■ **What you should do**
Everything in the listing should be transcribed exactly, apart from the pictures.

-- Supplied material follows --

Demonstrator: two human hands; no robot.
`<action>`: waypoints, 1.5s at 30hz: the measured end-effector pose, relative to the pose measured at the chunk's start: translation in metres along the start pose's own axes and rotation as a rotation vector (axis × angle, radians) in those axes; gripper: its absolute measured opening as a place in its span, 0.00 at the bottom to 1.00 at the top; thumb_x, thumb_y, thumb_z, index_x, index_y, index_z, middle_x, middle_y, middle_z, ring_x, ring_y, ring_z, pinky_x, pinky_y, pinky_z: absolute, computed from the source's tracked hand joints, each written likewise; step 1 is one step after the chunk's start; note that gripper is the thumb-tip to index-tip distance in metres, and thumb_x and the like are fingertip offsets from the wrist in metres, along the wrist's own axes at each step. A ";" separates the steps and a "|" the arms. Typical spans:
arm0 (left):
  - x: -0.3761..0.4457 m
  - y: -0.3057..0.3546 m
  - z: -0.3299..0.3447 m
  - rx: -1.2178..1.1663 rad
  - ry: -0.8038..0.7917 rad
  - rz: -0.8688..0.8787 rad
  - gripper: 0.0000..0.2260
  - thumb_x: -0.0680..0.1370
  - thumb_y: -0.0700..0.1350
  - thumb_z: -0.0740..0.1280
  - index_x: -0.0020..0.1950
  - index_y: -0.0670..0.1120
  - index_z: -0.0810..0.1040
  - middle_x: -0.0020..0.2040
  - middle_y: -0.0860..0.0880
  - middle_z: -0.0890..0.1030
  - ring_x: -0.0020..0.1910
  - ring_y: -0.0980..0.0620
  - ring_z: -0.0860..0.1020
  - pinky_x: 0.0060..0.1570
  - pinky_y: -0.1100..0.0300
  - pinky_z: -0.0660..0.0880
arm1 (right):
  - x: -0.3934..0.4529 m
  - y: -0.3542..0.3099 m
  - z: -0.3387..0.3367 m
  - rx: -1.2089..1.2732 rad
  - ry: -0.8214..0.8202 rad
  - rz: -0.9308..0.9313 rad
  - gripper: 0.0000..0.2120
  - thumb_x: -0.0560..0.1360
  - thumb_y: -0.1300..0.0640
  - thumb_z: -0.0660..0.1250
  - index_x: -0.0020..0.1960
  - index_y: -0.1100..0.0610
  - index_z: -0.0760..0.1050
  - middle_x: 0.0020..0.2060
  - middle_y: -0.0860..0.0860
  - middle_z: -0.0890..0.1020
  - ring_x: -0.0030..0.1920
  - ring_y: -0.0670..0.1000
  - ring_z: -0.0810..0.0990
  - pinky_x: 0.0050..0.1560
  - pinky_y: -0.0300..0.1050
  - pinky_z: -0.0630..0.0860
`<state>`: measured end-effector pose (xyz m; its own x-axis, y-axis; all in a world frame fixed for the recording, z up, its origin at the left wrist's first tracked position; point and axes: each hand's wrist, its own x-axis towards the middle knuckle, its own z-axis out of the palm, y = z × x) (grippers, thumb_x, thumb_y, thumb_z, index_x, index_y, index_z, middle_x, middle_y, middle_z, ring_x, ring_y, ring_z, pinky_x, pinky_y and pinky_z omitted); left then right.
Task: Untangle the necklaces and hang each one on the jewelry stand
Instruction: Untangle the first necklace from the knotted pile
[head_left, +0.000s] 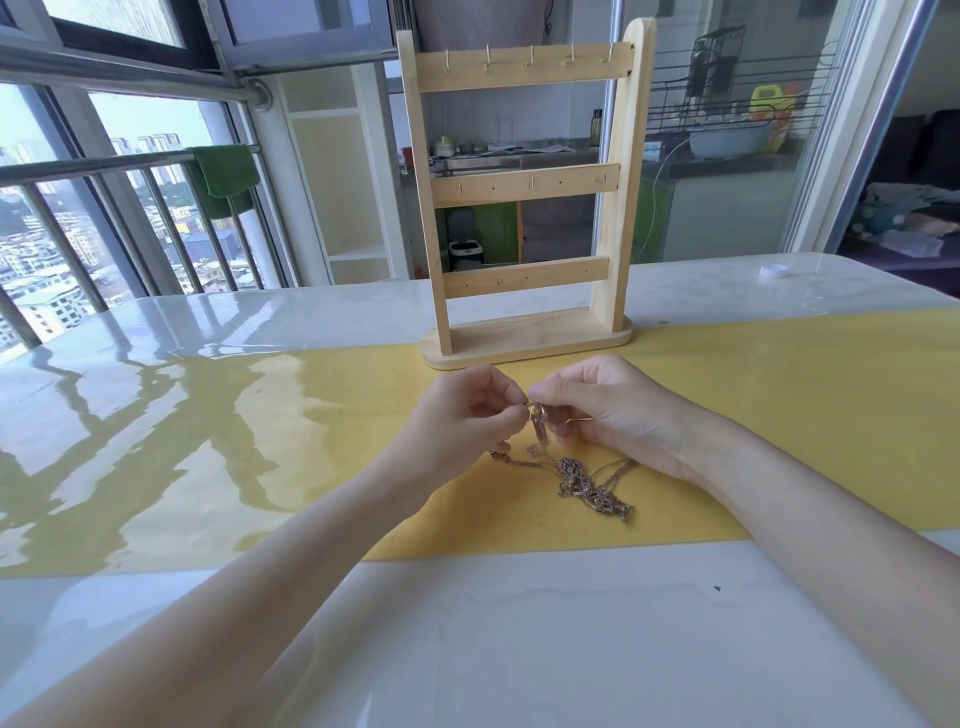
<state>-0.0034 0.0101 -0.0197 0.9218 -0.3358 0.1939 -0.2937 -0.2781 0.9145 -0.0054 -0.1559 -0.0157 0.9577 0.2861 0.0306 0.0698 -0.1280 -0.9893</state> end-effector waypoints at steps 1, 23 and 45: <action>0.000 0.000 -0.001 -0.038 -0.022 -0.034 0.06 0.77 0.36 0.66 0.41 0.44 0.77 0.35 0.52 0.79 0.33 0.59 0.75 0.37 0.67 0.75 | 0.000 0.000 -0.001 0.000 0.007 -0.005 0.09 0.75 0.59 0.68 0.41 0.65 0.78 0.29 0.52 0.74 0.31 0.47 0.70 0.33 0.37 0.69; -0.001 -0.001 -0.004 -0.132 -0.037 -0.113 0.07 0.78 0.39 0.66 0.40 0.43 0.75 0.31 0.50 0.77 0.28 0.57 0.72 0.33 0.67 0.74 | -0.001 -0.002 -0.002 0.129 0.062 -0.032 0.04 0.74 0.65 0.68 0.42 0.66 0.77 0.35 0.56 0.80 0.34 0.46 0.78 0.35 0.36 0.75; 0.000 -0.002 -0.004 0.046 -0.071 -0.022 0.05 0.77 0.41 0.68 0.40 0.44 0.79 0.25 0.57 0.75 0.26 0.62 0.71 0.30 0.71 0.68 | -0.004 -0.003 0.000 0.137 0.033 0.006 0.09 0.73 0.68 0.69 0.51 0.60 0.73 0.35 0.52 0.80 0.36 0.48 0.79 0.40 0.40 0.76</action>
<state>-0.0017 0.0144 -0.0202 0.9083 -0.3919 0.1464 -0.2862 -0.3267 0.9008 -0.0098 -0.1565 -0.0127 0.9668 0.2539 0.0271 0.0275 0.0021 -0.9996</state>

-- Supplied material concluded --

■ **Answer area**
Demonstrator: two human hands; no robot.
`<action>`: waypoints, 1.5s at 30hz: the measured end-effector pose, relative to the pose measured at the chunk's start: translation in metres along the start pose's own axes and rotation as a rotation vector (axis × angle, radians) in those axes; gripper: its absolute measured opening as a place in its span, 0.00 at the bottom to 1.00 at the top; thumb_x, thumb_y, thumb_z, index_x, index_y, index_z, middle_x, middle_y, middle_z, ring_x, ring_y, ring_z, pinky_x, pinky_y, pinky_z: absolute, computed from the source's tracked hand joints, each written likewise; step 1 is one step after the chunk's start; note that gripper is the thumb-tip to index-tip distance in metres, and thumb_x and the like are fingertip offsets from the wrist in metres, along the wrist's own axes at each step. A ";" separates the steps and a "|" the arms. Typical spans:
arm0 (left):
  - x: -0.3761..0.4457 m
  - y: -0.3057..0.3546 m
  - z: -0.3299..0.3447 m
  - rx: -1.2178..1.1663 rad
  - ry: -0.8038..0.7917 rad
  - rz: -0.8688..0.8787 rad
  - gripper: 0.0000..0.2260
  - thumb_x: -0.0680..0.1370
  - thumb_y: -0.0700..0.1350
  - thumb_z: -0.0740..0.1280
  - index_x: -0.0020..0.1950
  - index_y: -0.0670..0.1120
  - index_z: -0.0810..0.1040
  - middle_x: -0.0020..0.2040
  - middle_y: -0.0860..0.0880
  - middle_z: -0.0890..0.1030
  - ring_x: -0.0020..0.1910
  - ring_y: -0.0980..0.0620
  - ring_z: -0.0860..0.1020
  - pinky_x: 0.0060..0.1570
  - pinky_y: -0.1100..0.0300
  - pinky_z: -0.0660..0.0880
arm1 (right):
  - x: -0.3934..0.4529 m
  - y: -0.3542..0.3099 m
  - z: -0.3387..0.3367 m
  - rx: -1.2089..1.2732 rad
  - ry: -0.8214..0.8202 rad
  - rz: -0.9308..0.9313 rad
  - gripper: 0.0000..0.2120
  - thumb_x: -0.0560..0.1360
  - thumb_y: -0.1300..0.0640
  - thumb_z: -0.0660..0.1250
  - index_x: -0.0020..0.1960
  - index_y: -0.1100..0.0610
  - index_z: -0.0760..0.1050
  - middle_x: 0.0020..0.2060
  - middle_y: -0.0860..0.0860
  - middle_z: -0.0890..0.1020
  - ring_x: -0.0030..0.1920
  - ring_y: -0.0670..0.1000
  - ring_z: -0.0810..0.0990
  - pinky_x: 0.0050..0.1560
  - pinky_y: -0.0300..0.1050
  - pinky_z: -0.0630..0.0860
`<state>`: measured end-effector pose (xyz m; its own x-axis, y-axis; all in a world frame fixed for the recording, z up, its origin at the left wrist's first tracked position; point and axes: each hand's wrist, its own x-axis towards the middle knuckle, its own z-axis out of the palm, y = z × x) (grippers, thumb_x, thumb_y, thumb_z, index_x, index_y, index_z, middle_x, middle_y, middle_z, ring_x, ring_y, ring_z, pinky_x, pinky_y and pinky_z omitted); left then right.
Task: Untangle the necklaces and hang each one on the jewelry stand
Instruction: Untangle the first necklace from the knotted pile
[head_left, +0.000s] 
<state>-0.0034 0.0101 -0.0197 0.9218 -0.3358 0.1939 -0.2937 -0.2781 0.9145 -0.0054 -0.1559 -0.0157 0.9577 0.2861 0.0306 0.0698 -0.1280 -0.9893</state> end-effector waypoints at steps 1, 23 and 45: <action>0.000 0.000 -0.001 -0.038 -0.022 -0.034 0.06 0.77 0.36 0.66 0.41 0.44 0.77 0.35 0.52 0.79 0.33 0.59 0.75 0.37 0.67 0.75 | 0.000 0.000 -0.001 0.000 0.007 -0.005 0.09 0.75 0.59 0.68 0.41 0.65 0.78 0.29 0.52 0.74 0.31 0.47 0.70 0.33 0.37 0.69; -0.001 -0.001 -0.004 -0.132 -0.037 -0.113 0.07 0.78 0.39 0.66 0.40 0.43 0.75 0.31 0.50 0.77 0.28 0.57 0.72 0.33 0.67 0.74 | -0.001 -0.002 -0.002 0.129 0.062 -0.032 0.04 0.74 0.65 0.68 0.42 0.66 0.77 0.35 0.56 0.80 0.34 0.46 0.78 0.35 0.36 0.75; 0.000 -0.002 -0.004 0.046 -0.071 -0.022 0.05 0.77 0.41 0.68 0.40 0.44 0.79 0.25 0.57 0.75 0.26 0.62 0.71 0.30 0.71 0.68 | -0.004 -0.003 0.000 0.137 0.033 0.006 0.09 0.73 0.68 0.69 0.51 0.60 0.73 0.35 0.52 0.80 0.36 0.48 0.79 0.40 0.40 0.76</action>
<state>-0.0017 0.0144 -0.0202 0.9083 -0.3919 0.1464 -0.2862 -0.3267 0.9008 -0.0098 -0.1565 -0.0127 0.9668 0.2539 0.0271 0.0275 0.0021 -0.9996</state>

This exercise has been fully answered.